» Problem description
Write out the data again exactly, skipping every picture.

[Data excerpts — start]

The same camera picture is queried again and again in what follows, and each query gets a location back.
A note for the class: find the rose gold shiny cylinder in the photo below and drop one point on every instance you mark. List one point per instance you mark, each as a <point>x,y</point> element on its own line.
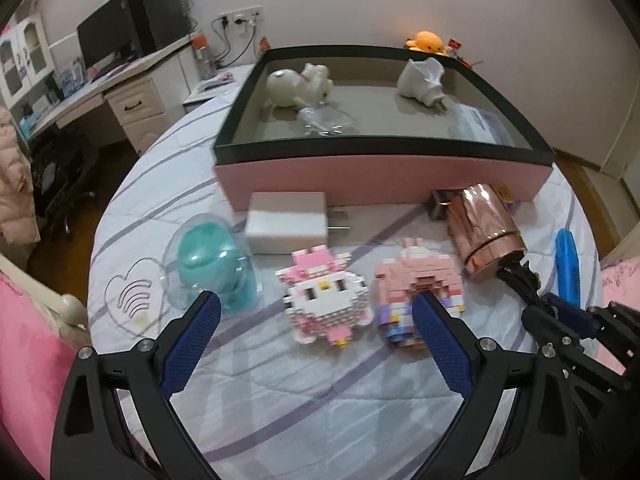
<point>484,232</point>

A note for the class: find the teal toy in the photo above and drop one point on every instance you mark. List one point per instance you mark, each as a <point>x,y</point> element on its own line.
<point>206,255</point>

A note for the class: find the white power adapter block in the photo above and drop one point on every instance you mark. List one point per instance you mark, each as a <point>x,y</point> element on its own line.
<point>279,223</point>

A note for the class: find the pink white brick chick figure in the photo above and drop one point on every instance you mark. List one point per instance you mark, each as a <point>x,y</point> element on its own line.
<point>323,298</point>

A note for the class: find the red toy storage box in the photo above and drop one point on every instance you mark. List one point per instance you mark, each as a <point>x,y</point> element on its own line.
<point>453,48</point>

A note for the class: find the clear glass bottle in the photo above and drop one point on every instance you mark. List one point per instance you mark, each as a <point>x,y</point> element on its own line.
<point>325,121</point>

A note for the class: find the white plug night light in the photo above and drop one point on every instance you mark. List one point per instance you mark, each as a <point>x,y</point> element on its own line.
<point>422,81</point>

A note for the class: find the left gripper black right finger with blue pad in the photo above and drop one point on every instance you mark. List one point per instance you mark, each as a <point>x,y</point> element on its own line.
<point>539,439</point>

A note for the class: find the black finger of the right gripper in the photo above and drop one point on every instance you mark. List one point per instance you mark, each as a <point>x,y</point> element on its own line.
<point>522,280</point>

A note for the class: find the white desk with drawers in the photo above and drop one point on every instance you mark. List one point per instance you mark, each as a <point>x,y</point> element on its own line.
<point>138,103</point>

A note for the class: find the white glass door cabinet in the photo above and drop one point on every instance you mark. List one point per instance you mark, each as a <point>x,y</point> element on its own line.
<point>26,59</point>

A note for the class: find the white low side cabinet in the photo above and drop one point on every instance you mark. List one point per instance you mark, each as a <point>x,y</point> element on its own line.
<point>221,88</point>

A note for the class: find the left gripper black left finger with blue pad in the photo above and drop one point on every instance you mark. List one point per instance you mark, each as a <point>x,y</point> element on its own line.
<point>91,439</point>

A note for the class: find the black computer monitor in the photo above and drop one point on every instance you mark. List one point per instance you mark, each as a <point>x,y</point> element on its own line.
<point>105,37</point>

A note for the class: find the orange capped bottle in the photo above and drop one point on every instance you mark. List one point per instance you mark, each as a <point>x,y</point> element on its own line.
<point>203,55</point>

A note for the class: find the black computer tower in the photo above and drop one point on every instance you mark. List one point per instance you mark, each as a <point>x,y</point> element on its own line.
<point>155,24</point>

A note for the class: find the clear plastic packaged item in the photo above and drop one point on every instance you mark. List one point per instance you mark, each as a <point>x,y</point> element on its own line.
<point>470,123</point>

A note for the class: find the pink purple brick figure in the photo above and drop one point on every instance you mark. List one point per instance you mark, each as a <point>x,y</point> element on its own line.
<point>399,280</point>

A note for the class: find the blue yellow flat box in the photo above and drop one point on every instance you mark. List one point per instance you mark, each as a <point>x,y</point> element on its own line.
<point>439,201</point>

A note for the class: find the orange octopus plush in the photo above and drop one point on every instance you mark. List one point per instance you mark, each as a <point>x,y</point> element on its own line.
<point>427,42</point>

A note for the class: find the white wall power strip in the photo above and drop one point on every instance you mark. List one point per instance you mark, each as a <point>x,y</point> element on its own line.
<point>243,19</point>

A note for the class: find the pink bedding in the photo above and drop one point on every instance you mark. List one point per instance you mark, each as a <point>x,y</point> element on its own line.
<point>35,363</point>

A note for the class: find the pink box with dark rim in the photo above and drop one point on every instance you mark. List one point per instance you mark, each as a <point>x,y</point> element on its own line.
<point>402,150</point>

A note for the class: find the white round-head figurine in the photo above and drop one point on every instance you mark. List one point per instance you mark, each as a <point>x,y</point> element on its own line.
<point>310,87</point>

[Data excerpts — finish]

» Written answer
The same camera picture is queried again and again in what follows, and each query gets a location back.
A note for the class: find the rose gold shiny cylinder in the photo below and drop one point on every instance you mark. List one point per instance you mark, each as a <point>x,y</point> element on its own line.
<point>484,232</point>

A note for the class: find the teal toy in the photo above and drop one point on every instance you mark. List one point per instance you mark, each as a <point>x,y</point> element on its own line.
<point>206,255</point>

A note for the class: find the white power adapter block in the photo above and drop one point on every instance you mark. List one point per instance you mark, each as a <point>x,y</point> element on its own line.
<point>279,223</point>

A note for the class: find the pink white brick chick figure in the photo above and drop one point on every instance you mark. List one point per instance you mark, each as a <point>x,y</point> element on its own line.
<point>323,298</point>

A note for the class: find the red toy storage box in the photo above and drop one point on every instance you mark. List one point per instance you mark, each as a <point>x,y</point> element on its own line.
<point>453,48</point>

A note for the class: find the clear glass bottle in the photo above and drop one point on every instance you mark. List one point per instance you mark, each as a <point>x,y</point> element on its own line.
<point>325,121</point>

A note for the class: find the white plug night light in the photo above and drop one point on every instance you mark. List one point per instance you mark, each as a <point>x,y</point> element on its own line.
<point>422,81</point>

A note for the class: find the left gripper black right finger with blue pad in the photo above and drop one point on every instance you mark. List one point per instance you mark, each as a <point>x,y</point> element on its own line.
<point>539,439</point>

A note for the class: find the black finger of the right gripper in the photo above and drop one point on every instance you mark. List one point per instance you mark, each as a <point>x,y</point> element on its own line.
<point>522,280</point>

A note for the class: find the white desk with drawers in the photo above and drop one point on every instance you mark. List one point per instance you mark, each as a <point>x,y</point> element on its own line.
<point>138,103</point>

A note for the class: find the white glass door cabinet in the photo above and drop one point on every instance you mark. List one point per instance you mark, each as a <point>x,y</point> element on its own line.
<point>26,59</point>

A note for the class: find the white low side cabinet in the photo above and drop one point on every instance you mark. List one point per instance you mark, each as a <point>x,y</point> element on its own line.
<point>221,88</point>

A note for the class: find the left gripper black left finger with blue pad in the photo above and drop one point on every instance you mark. List one point per instance you mark, each as a <point>x,y</point> element on its own line.
<point>91,439</point>

A note for the class: find the black computer monitor in the photo above and drop one point on every instance you mark. List one point per instance you mark, each as a <point>x,y</point> element on its own line.
<point>105,37</point>

A note for the class: find the orange capped bottle in the photo above and drop one point on every instance you mark. List one point per instance you mark, each as a <point>x,y</point> element on its own line.
<point>203,55</point>

A note for the class: find the black computer tower in the photo above and drop one point on every instance you mark. List one point per instance you mark, each as a <point>x,y</point> element on its own line.
<point>155,24</point>

A note for the class: find the clear plastic packaged item in the photo above and drop one point on every instance you mark. List one point per instance you mark, each as a <point>x,y</point> element on its own line.
<point>470,123</point>

A note for the class: find the pink purple brick figure in the photo above and drop one point on every instance you mark. List one point per instance you mark, each as a <point>x,y</point> element on its own line.
<point>399,280</point>

A note for the class: find the blue yellow flat box in the photo above and drop one point on every instance you mark. List one point per instance you mark, each as a <point>x,y</point> element on its own line.
<point>439,201</point>

A note for the class: find the orange octopus plush in the photo above and drop one point on every instance you mark. List one point per instance you mark, each as a <point>x,y</point> element on its own line.
<point>427,42</point>

A note for the class: find the white wall power strip in the photo above and drop one point on every instance you mark. List one point per instance you mark, each as a <point>x,y</point> element on its own line.
<point>243,19</point>

A note for the class: find the pink bedding in the photo above and drop one point on every instance you mark. List one point per instance you mark, each as a <point>x,y</point> element on its own line.
<point>35,363</point>

A note for the class: find the pink box with dark rim in the photo above and drop one point on every instance you mark. List one point per instance you mark, each as a <point>x,y</point> element on its own line.
<point>402,150</point>

A note for the class: find the white round-head figurine in the photo above and drop one point on every instance you mark. List one point per instance you mark, each as a <point>x,y</point> element on its own line.
<point>310,87</point>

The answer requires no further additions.